The story of MyLM™ – from tracking space tech to tracking biomedical parts

July 1st, 2019

The ASKAP Hardware Database was created by the ASKAP Engineering team as a means to at least initially capture the hardware details such as serial numbers, hardware revisions, modification and fault history as ASKAP production began and ramped up.

CSIRO is behind some of the world’s biggest innovations.

Who would have thought that a team of engineers and astronomers studying black holes in space could lead to the invention of WiFi?

several large white telescope dishes in the desert

ASKAP dishes - screen shot from Puzzle video

The Australian Square Kilometre Array Pathfinder (ASKAP) is the world’s fastest survey radio telescope.

In the same corridors that WiFi was developed, CSIRO’s Astronomy and Space Science (CASS) team of scientists and engineers designed the world’s fastest survey radio telescope called ASKAP.

Mega science projects like the ASKAP radio telescope  are at the cutting edge of engineering design, harnessing new technologies to build instruments that reveal more about the Universe. Along the way, engineers and scientists solve challenges with experimental ideas and designs that have the potential to be commercilaised, in collaboration with industry.

For instance, ASKAP comprises more than 6 million electrical components. To build the ASKAP telescope, tracking technology was created called ASKAP Hardware Tracker, that specifically tracked the lifecycle of each of its millions of components.

In the early stages of ASKAP design and production it was realised that the scale of the project with the sheer number of electronic hardware systems, sub-systems and components would result in configuration control and tracking soon becoming unmanageable without the assistance of some database-like system.
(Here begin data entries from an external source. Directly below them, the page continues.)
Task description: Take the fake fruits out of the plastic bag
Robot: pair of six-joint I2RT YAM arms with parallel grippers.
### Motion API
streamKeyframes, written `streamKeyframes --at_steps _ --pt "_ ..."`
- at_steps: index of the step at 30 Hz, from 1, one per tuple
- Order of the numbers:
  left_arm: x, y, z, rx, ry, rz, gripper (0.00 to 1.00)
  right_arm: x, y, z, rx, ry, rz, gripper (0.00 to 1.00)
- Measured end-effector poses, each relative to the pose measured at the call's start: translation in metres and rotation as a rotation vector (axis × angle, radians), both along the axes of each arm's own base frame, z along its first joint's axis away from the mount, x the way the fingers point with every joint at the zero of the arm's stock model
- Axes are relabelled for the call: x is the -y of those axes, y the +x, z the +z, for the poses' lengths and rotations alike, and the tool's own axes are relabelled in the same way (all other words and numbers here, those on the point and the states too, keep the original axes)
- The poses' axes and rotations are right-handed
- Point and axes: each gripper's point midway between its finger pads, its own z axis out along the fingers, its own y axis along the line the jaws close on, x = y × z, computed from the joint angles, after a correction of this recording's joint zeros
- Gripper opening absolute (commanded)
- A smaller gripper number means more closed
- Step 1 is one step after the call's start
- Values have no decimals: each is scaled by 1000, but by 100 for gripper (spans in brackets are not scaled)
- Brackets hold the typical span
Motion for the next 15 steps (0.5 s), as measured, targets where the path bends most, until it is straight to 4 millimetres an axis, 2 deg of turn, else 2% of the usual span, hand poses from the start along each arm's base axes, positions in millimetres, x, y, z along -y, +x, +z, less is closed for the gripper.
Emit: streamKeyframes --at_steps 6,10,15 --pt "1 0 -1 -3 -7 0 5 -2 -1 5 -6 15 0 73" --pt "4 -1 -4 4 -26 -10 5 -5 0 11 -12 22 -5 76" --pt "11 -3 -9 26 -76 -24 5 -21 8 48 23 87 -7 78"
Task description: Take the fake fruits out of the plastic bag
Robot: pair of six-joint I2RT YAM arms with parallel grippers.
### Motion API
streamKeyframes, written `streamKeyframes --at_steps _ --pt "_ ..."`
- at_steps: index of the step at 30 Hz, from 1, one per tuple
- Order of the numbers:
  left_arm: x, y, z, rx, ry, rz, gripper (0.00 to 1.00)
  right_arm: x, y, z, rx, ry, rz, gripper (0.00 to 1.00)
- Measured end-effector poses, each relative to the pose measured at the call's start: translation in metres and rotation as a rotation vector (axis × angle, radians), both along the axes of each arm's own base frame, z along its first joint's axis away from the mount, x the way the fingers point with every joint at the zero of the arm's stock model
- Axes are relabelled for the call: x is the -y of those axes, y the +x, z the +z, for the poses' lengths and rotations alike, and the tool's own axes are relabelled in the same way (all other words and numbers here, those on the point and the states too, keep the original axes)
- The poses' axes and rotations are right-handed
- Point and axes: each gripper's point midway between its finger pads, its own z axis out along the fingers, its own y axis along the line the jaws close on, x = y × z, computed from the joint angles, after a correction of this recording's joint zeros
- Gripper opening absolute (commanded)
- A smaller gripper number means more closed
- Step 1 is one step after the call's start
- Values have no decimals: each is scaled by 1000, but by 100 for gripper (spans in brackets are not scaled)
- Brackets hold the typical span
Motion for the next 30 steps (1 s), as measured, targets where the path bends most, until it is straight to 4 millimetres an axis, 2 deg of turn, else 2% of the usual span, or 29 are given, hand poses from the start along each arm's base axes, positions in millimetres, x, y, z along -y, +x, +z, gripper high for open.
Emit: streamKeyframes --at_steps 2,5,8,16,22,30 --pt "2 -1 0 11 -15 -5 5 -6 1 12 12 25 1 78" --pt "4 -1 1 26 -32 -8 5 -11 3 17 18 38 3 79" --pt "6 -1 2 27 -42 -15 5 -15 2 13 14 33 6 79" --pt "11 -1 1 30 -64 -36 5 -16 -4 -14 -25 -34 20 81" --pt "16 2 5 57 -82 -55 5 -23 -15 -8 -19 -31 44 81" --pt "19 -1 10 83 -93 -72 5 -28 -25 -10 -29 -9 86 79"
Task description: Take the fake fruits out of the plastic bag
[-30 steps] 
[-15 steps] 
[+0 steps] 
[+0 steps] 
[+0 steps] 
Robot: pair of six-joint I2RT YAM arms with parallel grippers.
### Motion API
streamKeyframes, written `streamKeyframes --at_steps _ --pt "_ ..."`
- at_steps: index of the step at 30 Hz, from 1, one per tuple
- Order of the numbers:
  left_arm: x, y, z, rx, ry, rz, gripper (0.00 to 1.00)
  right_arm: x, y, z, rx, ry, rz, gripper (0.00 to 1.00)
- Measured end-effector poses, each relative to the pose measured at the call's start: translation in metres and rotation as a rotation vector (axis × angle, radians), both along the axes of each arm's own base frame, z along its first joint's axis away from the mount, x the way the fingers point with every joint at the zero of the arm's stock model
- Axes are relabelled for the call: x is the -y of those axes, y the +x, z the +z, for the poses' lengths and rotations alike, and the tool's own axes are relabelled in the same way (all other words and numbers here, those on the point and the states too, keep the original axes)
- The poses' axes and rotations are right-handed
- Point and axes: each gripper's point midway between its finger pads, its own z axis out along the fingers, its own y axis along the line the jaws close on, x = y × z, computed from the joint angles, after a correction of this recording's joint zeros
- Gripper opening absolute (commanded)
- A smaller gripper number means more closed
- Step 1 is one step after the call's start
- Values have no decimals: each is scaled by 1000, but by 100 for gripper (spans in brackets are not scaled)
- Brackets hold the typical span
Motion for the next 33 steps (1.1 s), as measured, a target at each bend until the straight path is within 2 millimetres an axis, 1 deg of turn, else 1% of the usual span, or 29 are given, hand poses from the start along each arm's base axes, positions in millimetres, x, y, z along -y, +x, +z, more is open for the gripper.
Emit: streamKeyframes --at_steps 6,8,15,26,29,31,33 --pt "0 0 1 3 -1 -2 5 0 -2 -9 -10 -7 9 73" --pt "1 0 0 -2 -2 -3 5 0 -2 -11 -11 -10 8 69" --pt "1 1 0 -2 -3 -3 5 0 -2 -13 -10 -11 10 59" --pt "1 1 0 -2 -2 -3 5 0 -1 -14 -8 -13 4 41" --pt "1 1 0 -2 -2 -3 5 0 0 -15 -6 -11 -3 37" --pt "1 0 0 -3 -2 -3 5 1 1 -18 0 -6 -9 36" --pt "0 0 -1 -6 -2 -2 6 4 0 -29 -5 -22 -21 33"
The commercial offerings at the time, however, were either too limited or overly complex for the task. The database system needed to permit fast, straightforward capture of hardware details by a wide range of staff and contractors with varying levels of training and system knowledge. It also needed to provide an easy and flexible interface to interrogate the hardware data during the production, testing, commissioning and operational phases of the project.

Hardware Tracker follows the product lifecycle management path for each and every part of the telescope.

four men in blue labcoats in discussion at table covered in electronics parts

Puzzle Industries - screen shot from Puzzle video

Puzzle Precision, took on the challenge of piecing together the printed circuit boards and mechanical assemblies required for ASKAP: 20,000 of them, made from six million individual components.

The ASKAP Hardware Database was created by the ASKAP Engineering team as a means to at least initially capture the hardware details such as serial numbers, hardware revisions, modification and fault history as ASKAP production began and ramped up. Mobility, and barcode scanning of unique serialised ID’s on every part of the telescope, was a special feature of the technology. The software allows fast entry of hardware serial numbers through QR-code scanners and remote tablets and provides scripted assembly features to allow hardware components to be collected and grouped into sub-systems and systems. It permits levels of testing as well as enforced commissioning flows and fault/modification history recording.

The web-based system is built on open-source software products including MySQL, PHP and Python and grew considerably from its humble beginnings to a powerful tool that is still maintained and in use today by the operational crews at the instrument site in WA and engineering staff who provide remote debugging support from Sydney.

Applying the tech to a new industry

surgeon's gloved hands in operating theatre

surgeon's hands in operating theatre

MyLM provides a medical device supply chain solution

Designer, Matt Shields saw that his customised Hardware Tracker – was limited only for use at the ASKAP project level. It could not be easily scaled or replicated for other large projects, which restricted its suitability for commercialisation.

The thing about CSIRO though, is its unique one-stop-research-shop value proposition that gives unprecedented access to multidisciplinary research teams working across a multitude of sectors. In a different part of Australia, a team of CSIRO’s additive manufacturing specialists were interested in applying the functionality of Hardware Tracker to managing the product lifecycle of their 3D printed parts.

And so, a decade later Hardware Tracker has evolved into the creation of MyLM™ – a truly scalable cloud-based tracking technology for industry.

CSIRO has developed MyLM™ to address supply chain problems for the Health and Life Science sectors. Over the last three years, Matt has worked alongside hospital staff to develop and refine the technology.

The MyLM™ enterprise solution is set for launch late 2020 at the Dreamforce event in San Francisco.